Arnold J E, Tipler C, Laszlo L, Hope J, Landon M, Mayer R J
Department of Biochemistry, University of Nottingham Medical School, Queen's Medical Centre, U.K.
J Pathol. 1995 Aug;176(4):403-11. doi: 10.1002/path.1711760412.

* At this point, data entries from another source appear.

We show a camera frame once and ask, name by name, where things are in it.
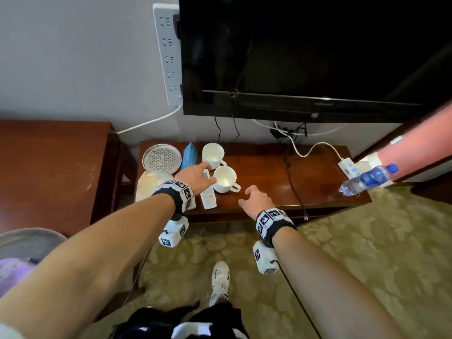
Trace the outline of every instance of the white sneaker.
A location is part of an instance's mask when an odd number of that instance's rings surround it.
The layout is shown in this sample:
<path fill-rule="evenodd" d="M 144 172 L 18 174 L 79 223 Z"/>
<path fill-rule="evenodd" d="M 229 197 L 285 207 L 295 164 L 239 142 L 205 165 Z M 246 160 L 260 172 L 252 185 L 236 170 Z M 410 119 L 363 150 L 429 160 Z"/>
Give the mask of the white sneaker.
<path fill-rule="evenodd" d="M 209 306 L 212 307 L 219 298 L 228 298 L 229 288 L 229 266 L 226 262 L 220 261 L 215 264 L 212 271 L 212 296 Z"/>

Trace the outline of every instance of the television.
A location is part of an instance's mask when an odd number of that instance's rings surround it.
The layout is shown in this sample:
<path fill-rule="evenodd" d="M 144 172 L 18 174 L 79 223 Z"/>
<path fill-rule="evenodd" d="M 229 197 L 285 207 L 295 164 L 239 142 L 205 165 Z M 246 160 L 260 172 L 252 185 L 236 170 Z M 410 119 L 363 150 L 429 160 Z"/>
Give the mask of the television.
<path fill-rule="evenodd" d="M 420 117 L 452 94 L 448 16 L 306 0 L 179 0 L 184 114 Z"/>

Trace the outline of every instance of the white remote control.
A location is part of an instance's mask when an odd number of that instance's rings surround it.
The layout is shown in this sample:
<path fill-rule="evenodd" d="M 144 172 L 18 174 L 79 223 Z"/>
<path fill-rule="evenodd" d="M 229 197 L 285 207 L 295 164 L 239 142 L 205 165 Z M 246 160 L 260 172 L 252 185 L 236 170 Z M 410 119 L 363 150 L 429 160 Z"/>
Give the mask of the white remote control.
<path fill-rule="evenodd" d="M 209 170 L 204 169 L 204 177 L 210 178 Z M 201 193 L 201 201 L 204 209 L 211 209 L 217 206 L 217 199 L 215 198 L 215 191 L 212 186 Z"/>

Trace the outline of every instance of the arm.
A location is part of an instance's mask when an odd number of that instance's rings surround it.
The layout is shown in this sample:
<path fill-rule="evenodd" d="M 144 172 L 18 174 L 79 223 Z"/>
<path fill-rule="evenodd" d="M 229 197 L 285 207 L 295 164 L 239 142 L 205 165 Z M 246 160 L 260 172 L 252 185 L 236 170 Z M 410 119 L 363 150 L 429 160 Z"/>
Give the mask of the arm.
<path fill-rule="evenodd" d="M 239 205 L 254 220 L 274 207 L 256 186 L 245 193 L 250 198 Z M 375 296 L 298 231 L 282 227 L 272 242 L 298 296 L 327 338 L 405 338 Z"/>
<path fill-rule="evenodd" d="M 195 195 L 215 183 L 204 179 L 208 163 L 174 178 Z M 28 339 L 76 336 L 89 325 L 143 259 L 175 211 L 167 194 L 118 210 L 52 251 L 20 284 L 0 299 L 0 322 Z"/>

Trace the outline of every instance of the white mug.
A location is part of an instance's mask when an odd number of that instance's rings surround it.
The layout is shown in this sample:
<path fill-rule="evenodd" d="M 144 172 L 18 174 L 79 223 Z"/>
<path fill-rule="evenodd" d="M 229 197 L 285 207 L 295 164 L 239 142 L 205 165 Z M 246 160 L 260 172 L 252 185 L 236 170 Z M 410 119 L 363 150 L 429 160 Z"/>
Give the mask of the white mug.
<path fill-rule="evenodd" d="M 219 193 L 226 193 L 229 190 L 238 193 L 240 191 L 240 185 L 236 182 L 237 174 L 229 166 L 220 166 L 213 172 L 213 176 L 217 179 L 217 183 L 213 185 L 213 188 Z"/>
<path fill-rule="evenodd" d="M 210 165 L 212 165 L 212 169 L 218 168 L 220 164 L 227 165 L 226 162 L 222 160 L 224 156 L 224 149 L 221 145 L 218 145 L 216 143 L 206 144 L 202 148 L 202 161 L 208 162 Z"/>

The prion encephalopathies are characterized by accumulation in the brain of the abnormal form PrPsc of a normal host gene product PrPc. The mechanism and site of formation of PrPsc from PrPc are currently unknown. In this study, ME7 scrapie-infected mouse brain was used to show, both biochemically and by double-labelled immunogold electron microscopy, that proteinase K-resistant PrPsc is enriched in subcellular structures which contain the cation-independent mannose 6-phosphate receptor, ubiquitin-protein conjugates, beta-glucuronidase, and cathepsin B, termed late endosome-like organelles. The glycosylinositol phospholipid membrane-anchored PrPc will enter such compartment for normal degradation and the organelles may therefore act as chambers for the conversion of PrPc into infectious PrPsc in this murine model of scrapie.
朊病毒脑病的特征是正常宿主基因产物PrPc的异常形式PrPsc在大脑中积累。目前尚不清楚PrPsc由PrPc形成的机制和位点。在本研究中,利用感染了ME7羊瘙痒病的小鼠脑,通过生化方法和双标记免疫金电子显微镜显示,蛋白酶K抗性PrPsc在含有不依赖阳离子的甘露糖6-磷酸受体、泛素-蛋白质缀合物、β-葡萄糖醛酸酶和组织蛋白酶B的亚细胞结构中富集,这些结构被称为晚期内体样细胞器。糖基磷脂酰肌醇膜锚定的PrPc会进入这样的区室进行正常降解,因此在这种羊瘙痒病小鼠模型中,这些细胞器可能充当将PrPc转化为传染性PrPsc的场所。